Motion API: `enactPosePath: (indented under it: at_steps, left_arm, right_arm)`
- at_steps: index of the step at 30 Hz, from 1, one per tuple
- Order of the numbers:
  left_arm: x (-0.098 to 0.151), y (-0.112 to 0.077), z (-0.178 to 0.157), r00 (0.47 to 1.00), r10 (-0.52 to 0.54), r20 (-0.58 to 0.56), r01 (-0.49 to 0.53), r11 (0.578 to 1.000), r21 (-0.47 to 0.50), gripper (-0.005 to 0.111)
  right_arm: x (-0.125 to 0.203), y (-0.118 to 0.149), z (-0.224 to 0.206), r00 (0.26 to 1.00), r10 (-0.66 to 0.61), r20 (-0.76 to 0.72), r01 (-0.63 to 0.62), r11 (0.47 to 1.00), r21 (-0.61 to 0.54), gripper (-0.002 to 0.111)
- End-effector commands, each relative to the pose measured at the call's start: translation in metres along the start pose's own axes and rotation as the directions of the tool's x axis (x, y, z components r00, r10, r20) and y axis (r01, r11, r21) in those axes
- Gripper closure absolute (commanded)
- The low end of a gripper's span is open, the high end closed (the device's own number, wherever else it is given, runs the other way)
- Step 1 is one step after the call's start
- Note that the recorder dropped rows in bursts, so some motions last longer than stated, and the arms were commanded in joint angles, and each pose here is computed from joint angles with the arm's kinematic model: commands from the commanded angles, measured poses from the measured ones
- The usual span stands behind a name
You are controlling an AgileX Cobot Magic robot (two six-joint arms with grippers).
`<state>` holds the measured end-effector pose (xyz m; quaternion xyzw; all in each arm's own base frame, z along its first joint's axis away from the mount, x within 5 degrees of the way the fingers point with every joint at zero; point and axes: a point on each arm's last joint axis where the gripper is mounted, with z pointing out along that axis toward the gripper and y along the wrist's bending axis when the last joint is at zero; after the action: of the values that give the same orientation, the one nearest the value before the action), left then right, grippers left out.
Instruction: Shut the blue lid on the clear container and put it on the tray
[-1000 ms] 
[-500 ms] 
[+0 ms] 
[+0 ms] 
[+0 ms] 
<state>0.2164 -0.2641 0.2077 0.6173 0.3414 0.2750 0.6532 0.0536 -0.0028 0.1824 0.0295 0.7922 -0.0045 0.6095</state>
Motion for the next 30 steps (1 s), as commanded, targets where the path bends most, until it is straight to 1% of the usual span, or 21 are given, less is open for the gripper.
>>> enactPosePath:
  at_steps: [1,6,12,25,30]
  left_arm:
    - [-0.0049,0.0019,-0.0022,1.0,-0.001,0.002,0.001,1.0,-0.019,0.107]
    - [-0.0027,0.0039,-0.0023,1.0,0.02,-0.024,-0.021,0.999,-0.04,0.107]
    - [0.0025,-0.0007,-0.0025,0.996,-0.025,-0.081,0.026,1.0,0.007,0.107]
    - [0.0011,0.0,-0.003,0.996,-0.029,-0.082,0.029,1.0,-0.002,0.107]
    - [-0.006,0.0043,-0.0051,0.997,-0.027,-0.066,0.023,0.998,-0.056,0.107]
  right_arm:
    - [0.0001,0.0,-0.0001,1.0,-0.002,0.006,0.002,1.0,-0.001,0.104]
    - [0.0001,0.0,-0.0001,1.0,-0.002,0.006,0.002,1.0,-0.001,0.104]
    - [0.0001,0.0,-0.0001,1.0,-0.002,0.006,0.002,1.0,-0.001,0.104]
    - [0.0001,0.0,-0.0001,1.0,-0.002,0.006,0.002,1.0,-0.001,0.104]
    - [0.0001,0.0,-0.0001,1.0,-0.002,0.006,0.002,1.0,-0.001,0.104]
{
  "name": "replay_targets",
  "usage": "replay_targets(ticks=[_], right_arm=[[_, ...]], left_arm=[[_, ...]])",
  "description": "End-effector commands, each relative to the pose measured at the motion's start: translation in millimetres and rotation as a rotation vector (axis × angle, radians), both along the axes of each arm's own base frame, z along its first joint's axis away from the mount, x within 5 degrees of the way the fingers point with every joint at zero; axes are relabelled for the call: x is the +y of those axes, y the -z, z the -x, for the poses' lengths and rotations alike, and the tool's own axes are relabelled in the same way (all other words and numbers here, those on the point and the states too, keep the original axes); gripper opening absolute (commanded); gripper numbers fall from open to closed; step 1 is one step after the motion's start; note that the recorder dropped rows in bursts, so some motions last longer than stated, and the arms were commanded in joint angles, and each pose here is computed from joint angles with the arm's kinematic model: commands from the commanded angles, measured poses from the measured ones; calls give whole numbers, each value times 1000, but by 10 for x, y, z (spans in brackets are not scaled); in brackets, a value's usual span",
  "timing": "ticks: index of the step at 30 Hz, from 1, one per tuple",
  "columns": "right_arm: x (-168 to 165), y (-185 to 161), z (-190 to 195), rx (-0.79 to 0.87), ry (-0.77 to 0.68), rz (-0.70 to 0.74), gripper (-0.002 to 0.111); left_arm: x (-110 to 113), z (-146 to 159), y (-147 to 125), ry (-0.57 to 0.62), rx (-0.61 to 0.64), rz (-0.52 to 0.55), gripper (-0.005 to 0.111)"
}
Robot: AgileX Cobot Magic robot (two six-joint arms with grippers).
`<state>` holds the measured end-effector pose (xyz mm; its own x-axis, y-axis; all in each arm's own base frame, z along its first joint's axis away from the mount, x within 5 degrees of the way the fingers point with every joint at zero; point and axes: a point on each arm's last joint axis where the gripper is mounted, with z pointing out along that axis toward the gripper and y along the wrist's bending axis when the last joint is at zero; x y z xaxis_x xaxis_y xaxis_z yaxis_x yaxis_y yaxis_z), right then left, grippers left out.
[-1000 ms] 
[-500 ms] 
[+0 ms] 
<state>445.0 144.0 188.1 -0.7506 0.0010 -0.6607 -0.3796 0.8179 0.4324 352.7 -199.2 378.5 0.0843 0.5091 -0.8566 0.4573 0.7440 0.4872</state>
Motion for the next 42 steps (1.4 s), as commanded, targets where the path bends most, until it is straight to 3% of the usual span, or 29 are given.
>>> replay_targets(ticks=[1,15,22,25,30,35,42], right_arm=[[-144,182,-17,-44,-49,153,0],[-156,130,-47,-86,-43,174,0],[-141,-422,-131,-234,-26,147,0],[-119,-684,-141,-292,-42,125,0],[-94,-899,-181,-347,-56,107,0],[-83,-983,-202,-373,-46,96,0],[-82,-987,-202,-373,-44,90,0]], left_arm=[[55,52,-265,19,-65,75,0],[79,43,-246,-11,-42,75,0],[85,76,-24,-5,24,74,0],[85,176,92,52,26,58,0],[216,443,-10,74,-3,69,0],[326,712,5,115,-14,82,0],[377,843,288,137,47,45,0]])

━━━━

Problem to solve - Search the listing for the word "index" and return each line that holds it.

Written reply -
- at_steps: index of the step at 30 Hz, from 1, one per tuple
  "timing": "ticks: index of the step at 30 Hz, from 1, one per tuple",

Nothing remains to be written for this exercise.